Improved sampling and free energy estimates for antibiotic permeation through bacterial porins

Abstract

Antibiotics enter into bacterial cells via protein channels that serve as low-energy pathways through the outer membrane, which is otherwise impenetrable. Insights into the molecular mechanisms underlying the transport processes are vital for the development of effective antibacterials. A much-desired prerequisite is an accurate and reproducible determination of free energy surfaces for antibiotic translocation, enabling quantitative and meaningful comparisons of permeation mechanisms for different classes of antibiotics. Inefficient sampling along the orthogonal degrees of freedom, for example, in umbrella sampling and metadynamics approaches, is however a key limitation affecting the accuracy and the convergence of free energy estimates. To overcome this limitation, two sampling methods have been employed in the present study that, respectively, combine umbrella sampling and metadynamics-style biasing schemes with temperature acceleration for improved sampling along orthogonal degrees of freedom. As a model for the transport of bulky solutes, the ciprofloxacin–OmpF system has been selected. The well-tempered metadynamics approach with multiple walkers is compared with its “temperature-accelerated” variant in terms of improvements in sampling and convergence of free energy estimates.

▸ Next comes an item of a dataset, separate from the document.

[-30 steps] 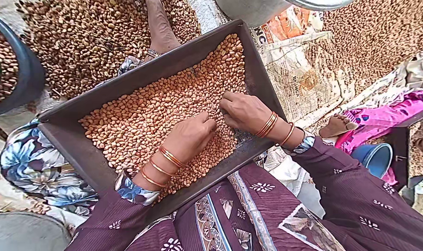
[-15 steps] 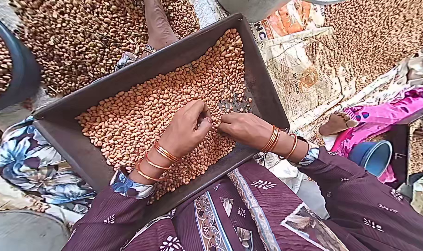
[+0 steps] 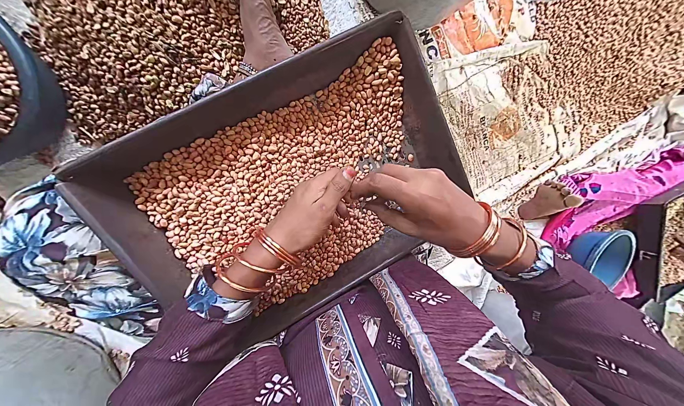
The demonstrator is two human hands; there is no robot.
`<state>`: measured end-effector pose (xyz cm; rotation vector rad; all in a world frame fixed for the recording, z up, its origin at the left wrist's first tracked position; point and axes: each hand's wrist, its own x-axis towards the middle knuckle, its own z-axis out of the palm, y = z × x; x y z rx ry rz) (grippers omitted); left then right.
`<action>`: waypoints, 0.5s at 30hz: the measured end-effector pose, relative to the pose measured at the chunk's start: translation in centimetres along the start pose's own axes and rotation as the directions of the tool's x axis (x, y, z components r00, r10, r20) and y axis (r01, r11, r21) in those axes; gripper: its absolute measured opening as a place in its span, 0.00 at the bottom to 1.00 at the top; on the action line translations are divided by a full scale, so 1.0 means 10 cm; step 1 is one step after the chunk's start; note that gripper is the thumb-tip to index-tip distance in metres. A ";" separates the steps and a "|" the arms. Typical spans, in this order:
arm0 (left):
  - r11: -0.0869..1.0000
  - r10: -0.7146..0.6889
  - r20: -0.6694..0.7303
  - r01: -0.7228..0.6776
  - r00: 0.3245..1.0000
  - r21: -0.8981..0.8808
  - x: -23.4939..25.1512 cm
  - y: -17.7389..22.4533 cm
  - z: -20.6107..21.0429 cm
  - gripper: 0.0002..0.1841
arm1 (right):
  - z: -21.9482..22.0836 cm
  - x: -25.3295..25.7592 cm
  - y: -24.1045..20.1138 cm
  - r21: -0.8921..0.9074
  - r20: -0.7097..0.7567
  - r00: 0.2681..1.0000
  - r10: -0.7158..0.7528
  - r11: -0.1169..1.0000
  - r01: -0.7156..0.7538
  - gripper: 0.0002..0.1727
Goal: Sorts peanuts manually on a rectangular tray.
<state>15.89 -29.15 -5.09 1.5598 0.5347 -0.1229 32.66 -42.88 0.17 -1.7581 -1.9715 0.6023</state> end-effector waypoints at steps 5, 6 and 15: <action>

We find that the inclusion of collective variables governing solute degrees of freedom and solute–water interactions within the sampling scheme largely alleviates sampling issues. Concerning improved sampling and convergence of free energy estimates from independent simulations, the temperature-accelerated sliced sampling approach that combines umbrella sampling with temperature-accelerated molecular dynamics performs even better as shown for the ciprofloxacin–OmpF system.